Innate frequency-discrimination hyperacuity in Williams-Beuren mice

Williams-Beuren syndrome (WBS) is a rare disorder caused by hemizygous microdeletion of -27 contiguous genes. Despite neurodevelopmental and cognitive deficits, individuals with WBS have spared or enhanced musical and auditory abilities, potentially offering an insight into the genetic basis of auditory perception. Here, we report that the mouse models of WBS have innately enhanced frequency-discrimination acuity and improved frequency coding in the auditory cortex (ACx).

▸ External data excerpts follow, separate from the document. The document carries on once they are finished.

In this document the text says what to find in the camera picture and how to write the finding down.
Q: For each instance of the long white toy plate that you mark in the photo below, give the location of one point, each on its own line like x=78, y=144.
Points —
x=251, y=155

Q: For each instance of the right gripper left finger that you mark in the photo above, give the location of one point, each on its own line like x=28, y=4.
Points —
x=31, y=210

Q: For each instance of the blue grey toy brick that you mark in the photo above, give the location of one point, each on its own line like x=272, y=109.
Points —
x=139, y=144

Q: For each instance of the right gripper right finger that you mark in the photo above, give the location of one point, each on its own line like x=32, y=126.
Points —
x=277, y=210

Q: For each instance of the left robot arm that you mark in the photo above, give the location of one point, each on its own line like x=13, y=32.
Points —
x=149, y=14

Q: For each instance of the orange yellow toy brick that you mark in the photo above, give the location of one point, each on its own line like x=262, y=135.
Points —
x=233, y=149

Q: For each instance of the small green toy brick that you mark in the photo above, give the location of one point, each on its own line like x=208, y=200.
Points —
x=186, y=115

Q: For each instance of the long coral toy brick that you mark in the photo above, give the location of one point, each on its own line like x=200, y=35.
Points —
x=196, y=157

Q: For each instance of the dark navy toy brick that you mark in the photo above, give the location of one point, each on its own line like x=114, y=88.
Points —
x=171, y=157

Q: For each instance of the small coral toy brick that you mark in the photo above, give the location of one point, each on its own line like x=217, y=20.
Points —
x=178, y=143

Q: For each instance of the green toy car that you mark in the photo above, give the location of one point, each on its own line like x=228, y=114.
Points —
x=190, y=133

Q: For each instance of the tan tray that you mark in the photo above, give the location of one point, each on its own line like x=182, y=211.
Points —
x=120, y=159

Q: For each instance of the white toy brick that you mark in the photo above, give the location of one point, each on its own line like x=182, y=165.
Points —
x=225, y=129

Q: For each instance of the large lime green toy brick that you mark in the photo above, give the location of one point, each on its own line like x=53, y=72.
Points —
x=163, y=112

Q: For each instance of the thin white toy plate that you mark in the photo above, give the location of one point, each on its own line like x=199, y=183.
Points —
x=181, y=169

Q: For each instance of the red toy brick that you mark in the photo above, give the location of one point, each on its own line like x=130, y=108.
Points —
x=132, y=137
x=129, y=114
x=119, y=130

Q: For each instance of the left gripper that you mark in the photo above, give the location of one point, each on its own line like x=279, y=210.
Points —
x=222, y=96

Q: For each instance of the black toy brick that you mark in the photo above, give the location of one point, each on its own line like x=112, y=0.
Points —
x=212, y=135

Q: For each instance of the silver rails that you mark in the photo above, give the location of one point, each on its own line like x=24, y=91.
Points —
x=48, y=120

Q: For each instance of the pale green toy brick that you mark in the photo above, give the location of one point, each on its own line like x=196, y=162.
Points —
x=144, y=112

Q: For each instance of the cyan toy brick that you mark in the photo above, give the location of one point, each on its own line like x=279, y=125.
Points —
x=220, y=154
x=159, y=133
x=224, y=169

Chemogenetic rescue showed frequency -discrimination hyperacuity is caused by hyperexcitable interneurons in the ACx. Haploinsufficiency of one WBS gene, Gtf2ird1, replicated WBS phenotypes by downregulating the neuropeptide receptor VIPR1. VIPR1 is reduced in the ACx of individuals with WBS and in the cerebral organoids derived from human induced pluripotent stem cells with the WBS microdeletion. Vipr1 deletion or overexpression in ACx interneu-rons mimicked or reversed, respectively, the cellular and behavioral phenotypes of WBS mice. Thus, the Gtf2ird1-Vipr1 mechanism in ACx interneurons may underlie the superior auditory acuity in WBS.

Automated summary

Williams-Beuren syndrome (WBS) is a rare genetic disorder characterized by neurodevelopmental and cognitive deficits. However, individuals with WBS have enhanced musical and auditory abilities. Mouse models of WBS show improved frequency discrimination and frequency coding in the auditory cortex. This is caused by hyperexcitable interneurons in the auditory cortex and the downregulation of the neuropeptide receptor VIPR1, which is replicated by the haploinsufficiency of the WBS gene Gtf2ird1. VIPR1 is reduced in individuals with WBS and in cerebral organoids derived from human induced pluripotent stem cells with the WBS microdeletion. Manipulation of Vipr1 in interneurons mimics or reverses the cellular and behavioral phenotypes of WBS mice, suggesting that the Gtf2ird1-Vipr1 mechanism in auditory cortex interneurons may underlie the superior auditory acuity in WBS.